Indeed, public confidence or “social licence” has become the issue du jour in Canadian energy circles. The old way of doing things necessarily had to change. Canadian communities had clearly reached the point where they would not be passive hosts for energy projects whether pipes, power lines, power plants (of any sort) or oil and gas operations. But a necessary corrective risks turning into a rout in which “communities” become the granters of “licence”; and traditional permission granting authorities – governments and regulatory bodies – are reduced to being observers or simply one of the steps along the way to a wildly risky future.
Meanwhile the centrifugal tendencies in Canada seem to be growing. Provincial and municipal government leaders – in many parts of Canada - make pronouncements about energy infrastructure that appear to belie any familiarity with Canada’s 1867 constitution. What if the bargain of Canadian confederation included a provision along the lines of the following?
“All Articles of the Growth, Produce, or Manufacture of any one of the Provinces shall, from and after the Union, be admitted free into each of the other Provinces” (implicitly, such a clause would guarantee transport across and through other provinces equally free of unreasonable hindrance)
It turns out that we have such a provision, just no agreement that it matters any more.
If every province and every “community”, including several hundred increasingly “sovereign” First Nations governments all find themselves with an effective veto on energy projects then we are hardly a country any more.
Our challenge with respect to public confidence is to restore confidence in the institutions that actually make this country work, starting with the constitution.
The federal government’s announcement on temporary measures respecting energy approvals was probably a necessary antidote to the growing chorus of vocal opposition to the National Energy Board. The five principles outlined by the government , if used the right way, could help guide Canada to some common sense outcomes - although they could also lead us down some blind alleys.
In any event, the deeper problem is the need to rebuild confidence in the whole institutional structure both within provinces and at the national level and do so while keeping processes functional and efficient. All energy regulators in Canada know this and most are hard at work looking for solutions.
For some time into the future most energy decision processes will be slower, more costly and more uncertain. Yet rebuilding public confidence in public institutions, sustaining investor confidence in Canadian energy resources, reducing greenhouse gas emissions and moving closer to the leading edge of technological change are actually mutually compatible objectives as long as we approach them with common sense and realism about what is achievable through deliberate policy and in various time frames.

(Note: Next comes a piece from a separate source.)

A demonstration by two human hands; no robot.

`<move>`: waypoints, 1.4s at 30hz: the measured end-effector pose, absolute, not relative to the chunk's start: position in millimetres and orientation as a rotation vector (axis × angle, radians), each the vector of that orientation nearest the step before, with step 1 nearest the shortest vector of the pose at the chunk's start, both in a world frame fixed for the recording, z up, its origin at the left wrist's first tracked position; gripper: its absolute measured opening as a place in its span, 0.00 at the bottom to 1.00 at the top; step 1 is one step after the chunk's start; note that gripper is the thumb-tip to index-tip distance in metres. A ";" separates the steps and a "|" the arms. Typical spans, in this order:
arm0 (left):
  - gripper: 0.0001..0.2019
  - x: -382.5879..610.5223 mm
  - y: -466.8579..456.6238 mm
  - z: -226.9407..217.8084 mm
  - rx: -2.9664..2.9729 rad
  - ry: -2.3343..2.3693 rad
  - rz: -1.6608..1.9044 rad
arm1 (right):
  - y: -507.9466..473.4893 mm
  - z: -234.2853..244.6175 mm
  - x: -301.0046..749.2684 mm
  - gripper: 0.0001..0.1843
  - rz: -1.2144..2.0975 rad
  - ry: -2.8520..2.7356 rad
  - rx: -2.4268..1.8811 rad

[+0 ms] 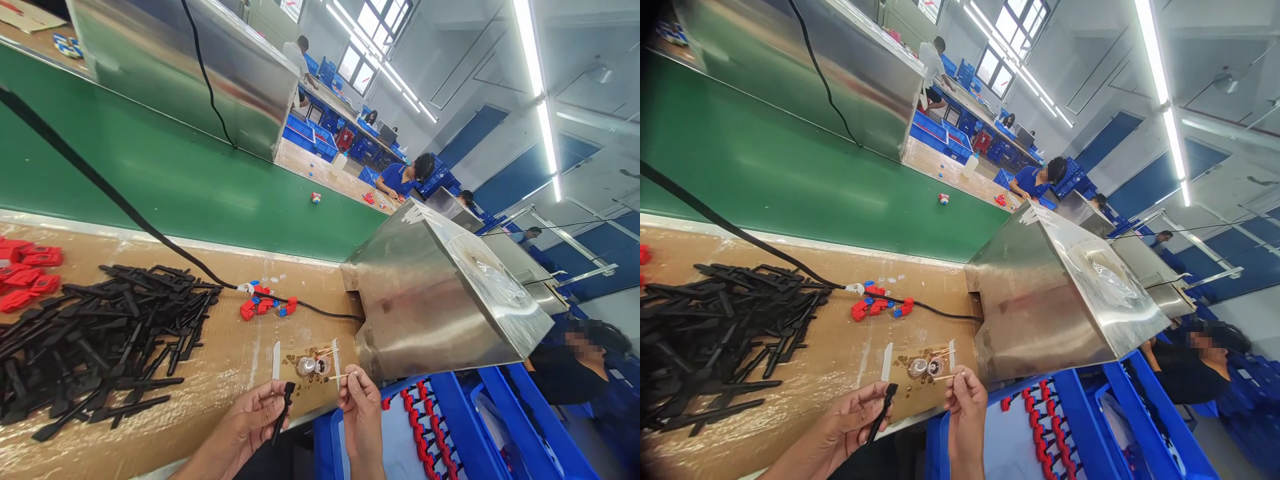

Finding the path forward will require a certain amount of political courage and that in turn requires a public debate which generates more light and less heat.
This blog post is based on Mike Cleland’s speech at the Energy Council of Canada: Canadian Energy Industry Updates and Insights on 2 February 2016.
 The five principles consist of:
No project proponent will be asked to return to the starting line — project reviews will continue within the current legislative framework and in accordance with treaty provisions, under the auspices of relevant responsible authorities and Northern regulatory boards;
Decisions will be based on science, traditional knowledge of Indigenous peoples and other relevant evidence;
The views of the public and affected communities will be sought and considered;
Indigenous peoples will be meaningfully consulted, and where appropriate, impacts on their rights and interests will be accommodated;
And, direct and upstream greenhouse gas emissions linked to the projects under review will be assessed.